WHAT THE TASK REQUIRES ▸ How many lines below contain the word "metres"? Reply solely with the number.

☆ ☆ ☆ ☆ ☆ ☆ ☆

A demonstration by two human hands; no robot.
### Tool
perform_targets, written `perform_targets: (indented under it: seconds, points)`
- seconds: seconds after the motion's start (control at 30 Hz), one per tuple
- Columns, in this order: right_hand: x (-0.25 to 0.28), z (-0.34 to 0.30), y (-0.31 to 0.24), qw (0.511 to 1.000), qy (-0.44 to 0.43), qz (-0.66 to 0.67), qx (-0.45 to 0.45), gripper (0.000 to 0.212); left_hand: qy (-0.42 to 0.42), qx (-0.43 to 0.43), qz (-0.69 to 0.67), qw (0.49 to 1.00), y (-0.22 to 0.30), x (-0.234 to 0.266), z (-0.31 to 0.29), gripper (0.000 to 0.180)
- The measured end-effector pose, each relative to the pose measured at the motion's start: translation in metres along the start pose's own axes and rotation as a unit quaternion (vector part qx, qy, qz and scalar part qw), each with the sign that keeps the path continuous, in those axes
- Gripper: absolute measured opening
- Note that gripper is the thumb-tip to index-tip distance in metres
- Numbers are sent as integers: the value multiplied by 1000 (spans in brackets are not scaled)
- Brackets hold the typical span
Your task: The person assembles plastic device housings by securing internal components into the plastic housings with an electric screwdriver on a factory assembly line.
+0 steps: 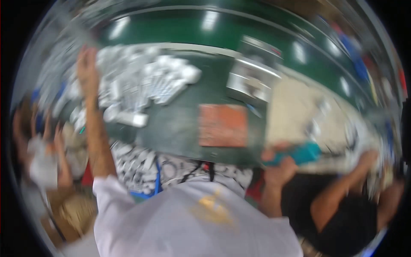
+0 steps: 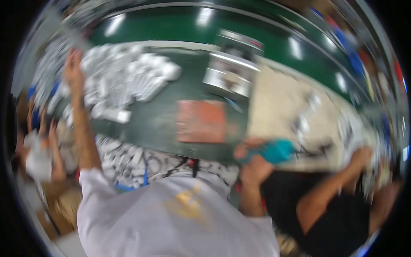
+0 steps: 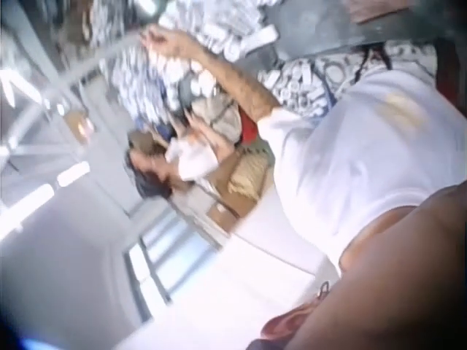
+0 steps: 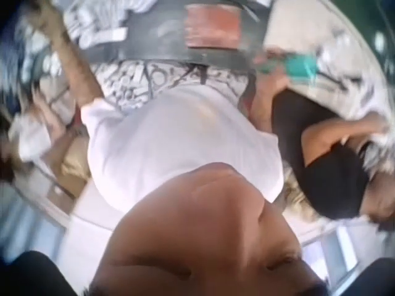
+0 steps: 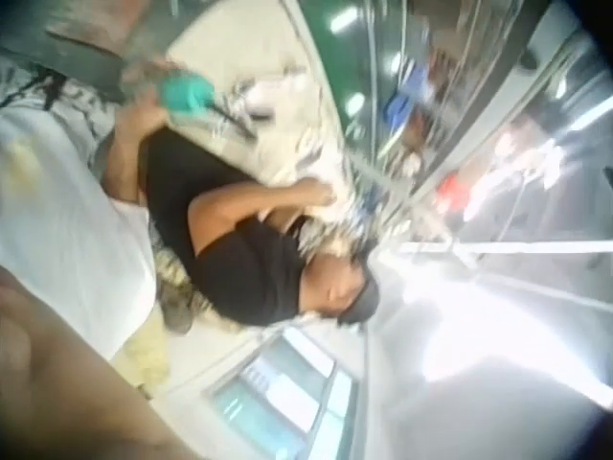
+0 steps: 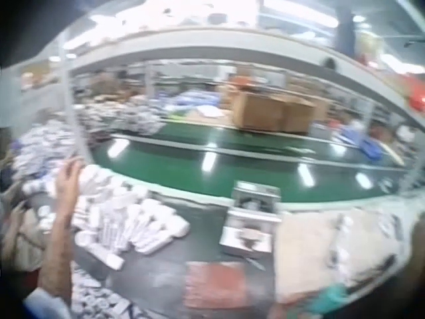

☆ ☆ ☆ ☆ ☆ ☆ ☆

SOLUTION FOR THIS EXERCISE ▸ 2